Since Monday, the national average for a gallon of regular gasoline has decreased by a penny to $3.41. According to new data from the Energy Information Administration (EIA), total domestic gasoline stocks decreased by 1.6 million bbl to 212.7 million bbl last week. Gasoline demand also dropped from 9.5 million b/d to 9.26 million b/d. The decrease in demand has contributed to some price relief at the pump for drivers. However, pump prices will likely remain elevated as long as oil prices are above $80 per barrel.
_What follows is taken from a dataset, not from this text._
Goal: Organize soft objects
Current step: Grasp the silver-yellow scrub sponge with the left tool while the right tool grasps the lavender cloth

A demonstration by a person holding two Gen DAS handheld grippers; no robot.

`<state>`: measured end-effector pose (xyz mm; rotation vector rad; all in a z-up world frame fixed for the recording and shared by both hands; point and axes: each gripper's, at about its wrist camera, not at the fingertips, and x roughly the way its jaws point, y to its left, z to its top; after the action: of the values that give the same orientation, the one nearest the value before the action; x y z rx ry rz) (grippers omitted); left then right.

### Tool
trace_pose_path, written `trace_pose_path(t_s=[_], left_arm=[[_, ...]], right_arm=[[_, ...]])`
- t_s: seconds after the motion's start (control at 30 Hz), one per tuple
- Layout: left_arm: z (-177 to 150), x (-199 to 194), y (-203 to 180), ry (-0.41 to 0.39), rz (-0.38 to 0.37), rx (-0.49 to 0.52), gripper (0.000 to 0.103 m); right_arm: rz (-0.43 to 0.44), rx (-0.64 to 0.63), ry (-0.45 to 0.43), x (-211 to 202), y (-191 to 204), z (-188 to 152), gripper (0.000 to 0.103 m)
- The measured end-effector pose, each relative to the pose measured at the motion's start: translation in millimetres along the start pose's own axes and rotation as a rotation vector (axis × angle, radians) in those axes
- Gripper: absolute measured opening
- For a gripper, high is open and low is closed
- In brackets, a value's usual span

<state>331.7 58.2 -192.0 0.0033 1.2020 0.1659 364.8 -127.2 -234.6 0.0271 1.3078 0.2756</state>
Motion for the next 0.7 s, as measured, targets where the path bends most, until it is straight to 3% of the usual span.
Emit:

At the close of Thursday’s formal trading session, WTI increased by 25 cents to settle at $81.59. Although crude prices reversed course today due to fluctuations in the market, crude prices declined earlier this week as inflation fears weigh on the market. Additionally, after the EIA reported that total domestic crude supply increased by 1 million bbl to 435.1 million bbl last week, prices also fell. However, according to EIA’s data, the total domestic crude supply is still down 11 percent compared to the previous year at this time, putting elevated price pressure on crude.
Largest Weekly Changes
- Since last Thursday, these 10 states have seen the largest changes in their averages: Michigan (+11 cents), Arizona (+8 cents), California (+3 cents), Illinois (−3 cents), Missouri (−3 cents), Pennsylvania (+2 cents), Washington, D.C. (+2 cents), South Carolina (−2 cents), Florida (−2 cents) and Massachusetts (+1 cent).